Monday, July 28, 2008

$4.00 Gas— Soon A Cause For Nostalgia

In 1973, just before the Arab oil embargo, we imported about 25% of our crude oil from abroad. When the automobile fuel-up lines at the gas stations reached their height that year, the politicians of the day raised their hands to the heavens like ecstatic Pentecostals and declared that they would break our dependence on foreign oil. That was then. This is now. Today, we import 70% of our crude oil from abroad. The good news is that our largest supplier of oil is Canada, still a foreign country, but not Islamic. The bad news is that we now buy far more oil from the Arab world than we did in 1973, and the scale of that monetary transfer from us to them exceeds anything previously seen in the history of the world.

Here’s what I’ve learned from some brilliant petro-geologists over the last few years at the Annual Conference on World Affairs. The world supply of oil is known with a high degree of certainty. After a century of extraordinarily sophisticated global petro-exploration, there simply are no more great undiscovered subterranean pools of oil left anywhere on the planet that can be reached with drilling techniques that would be feasible.

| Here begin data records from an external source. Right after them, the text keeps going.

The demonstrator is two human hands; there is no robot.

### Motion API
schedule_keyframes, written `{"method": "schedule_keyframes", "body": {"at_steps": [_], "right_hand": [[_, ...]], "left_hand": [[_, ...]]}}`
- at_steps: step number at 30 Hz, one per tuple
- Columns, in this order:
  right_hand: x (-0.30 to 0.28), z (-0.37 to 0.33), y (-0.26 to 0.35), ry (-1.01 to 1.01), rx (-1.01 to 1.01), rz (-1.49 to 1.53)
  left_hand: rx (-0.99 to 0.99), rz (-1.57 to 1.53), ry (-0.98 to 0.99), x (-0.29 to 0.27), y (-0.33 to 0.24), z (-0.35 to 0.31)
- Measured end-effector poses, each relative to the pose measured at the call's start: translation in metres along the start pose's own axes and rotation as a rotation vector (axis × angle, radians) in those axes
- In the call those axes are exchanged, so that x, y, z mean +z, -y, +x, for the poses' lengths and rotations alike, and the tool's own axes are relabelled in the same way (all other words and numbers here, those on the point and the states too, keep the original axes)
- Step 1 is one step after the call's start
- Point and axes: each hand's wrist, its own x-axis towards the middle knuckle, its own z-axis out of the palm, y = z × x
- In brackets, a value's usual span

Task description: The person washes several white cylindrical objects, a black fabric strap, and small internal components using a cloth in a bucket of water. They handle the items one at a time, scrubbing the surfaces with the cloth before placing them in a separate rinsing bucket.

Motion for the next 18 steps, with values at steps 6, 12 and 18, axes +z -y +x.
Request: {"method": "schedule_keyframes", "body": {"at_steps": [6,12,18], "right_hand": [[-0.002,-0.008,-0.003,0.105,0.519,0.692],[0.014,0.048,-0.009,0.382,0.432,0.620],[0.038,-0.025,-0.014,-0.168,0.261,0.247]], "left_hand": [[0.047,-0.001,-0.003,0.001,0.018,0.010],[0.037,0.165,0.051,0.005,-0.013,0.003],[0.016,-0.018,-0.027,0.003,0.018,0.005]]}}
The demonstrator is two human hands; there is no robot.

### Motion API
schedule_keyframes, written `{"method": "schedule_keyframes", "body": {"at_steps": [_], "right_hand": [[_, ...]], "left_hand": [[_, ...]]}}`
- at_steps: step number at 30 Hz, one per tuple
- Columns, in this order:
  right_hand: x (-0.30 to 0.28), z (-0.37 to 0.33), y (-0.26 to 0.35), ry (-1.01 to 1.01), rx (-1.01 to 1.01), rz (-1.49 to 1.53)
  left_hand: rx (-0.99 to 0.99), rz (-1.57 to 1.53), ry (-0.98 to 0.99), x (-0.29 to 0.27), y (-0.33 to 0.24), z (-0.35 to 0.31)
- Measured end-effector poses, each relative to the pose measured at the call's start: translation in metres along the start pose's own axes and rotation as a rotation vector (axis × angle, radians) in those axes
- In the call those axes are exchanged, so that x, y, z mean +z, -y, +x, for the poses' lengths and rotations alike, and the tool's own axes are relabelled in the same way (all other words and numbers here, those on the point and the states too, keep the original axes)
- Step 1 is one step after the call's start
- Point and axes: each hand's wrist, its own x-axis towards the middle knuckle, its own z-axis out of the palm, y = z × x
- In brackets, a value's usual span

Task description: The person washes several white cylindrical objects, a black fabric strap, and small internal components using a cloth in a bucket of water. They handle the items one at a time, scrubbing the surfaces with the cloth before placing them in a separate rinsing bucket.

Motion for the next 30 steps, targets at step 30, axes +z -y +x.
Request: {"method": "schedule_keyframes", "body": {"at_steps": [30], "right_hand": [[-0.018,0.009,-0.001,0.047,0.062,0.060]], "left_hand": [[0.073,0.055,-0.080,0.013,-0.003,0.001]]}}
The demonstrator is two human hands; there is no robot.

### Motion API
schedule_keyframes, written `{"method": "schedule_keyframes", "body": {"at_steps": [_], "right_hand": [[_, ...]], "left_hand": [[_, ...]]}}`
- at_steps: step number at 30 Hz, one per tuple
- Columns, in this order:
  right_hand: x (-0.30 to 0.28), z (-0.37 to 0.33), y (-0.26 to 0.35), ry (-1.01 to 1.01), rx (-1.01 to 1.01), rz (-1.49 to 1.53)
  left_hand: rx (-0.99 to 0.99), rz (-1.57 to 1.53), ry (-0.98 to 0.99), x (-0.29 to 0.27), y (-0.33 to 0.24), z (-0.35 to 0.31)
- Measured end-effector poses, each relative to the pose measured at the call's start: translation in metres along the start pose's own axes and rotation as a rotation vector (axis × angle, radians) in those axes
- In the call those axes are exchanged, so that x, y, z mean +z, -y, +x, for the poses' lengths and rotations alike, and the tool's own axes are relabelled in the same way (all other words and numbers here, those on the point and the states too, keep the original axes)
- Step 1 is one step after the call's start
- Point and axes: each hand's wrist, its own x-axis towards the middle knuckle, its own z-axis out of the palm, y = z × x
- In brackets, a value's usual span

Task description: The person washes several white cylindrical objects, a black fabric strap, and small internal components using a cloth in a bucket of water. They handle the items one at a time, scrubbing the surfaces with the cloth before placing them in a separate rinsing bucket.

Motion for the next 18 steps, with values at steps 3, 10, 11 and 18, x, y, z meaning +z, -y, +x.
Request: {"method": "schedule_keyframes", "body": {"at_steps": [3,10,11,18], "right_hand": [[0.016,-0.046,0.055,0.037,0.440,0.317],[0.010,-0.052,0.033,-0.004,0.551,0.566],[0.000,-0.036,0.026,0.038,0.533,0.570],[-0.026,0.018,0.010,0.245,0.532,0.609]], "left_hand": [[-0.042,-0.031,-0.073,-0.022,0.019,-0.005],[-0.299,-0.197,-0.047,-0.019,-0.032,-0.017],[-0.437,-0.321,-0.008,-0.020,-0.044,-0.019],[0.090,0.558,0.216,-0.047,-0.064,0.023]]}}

For every oil field there is a history curve that catalogues the life of the crude petroleum supply in that particular area, and the curve has four phases to it—discovery, production, decline, and depletion. Many of the older early oil fields, like the Los Angeles basin on America’s west coast, have been depleted for nearly a half century. And every oil field has now transitioned through the discovery phase. So the reality is that every oil field on earth, still capable of delivering oil, is now in either the production phase or the decline phase. The point is this— the oil supply is running out. The only thing subject to intelligent debate is how much longer will the oil last before it’s gone? And nobody who engages in intelligent debate thinks that the oil will last another 60 years.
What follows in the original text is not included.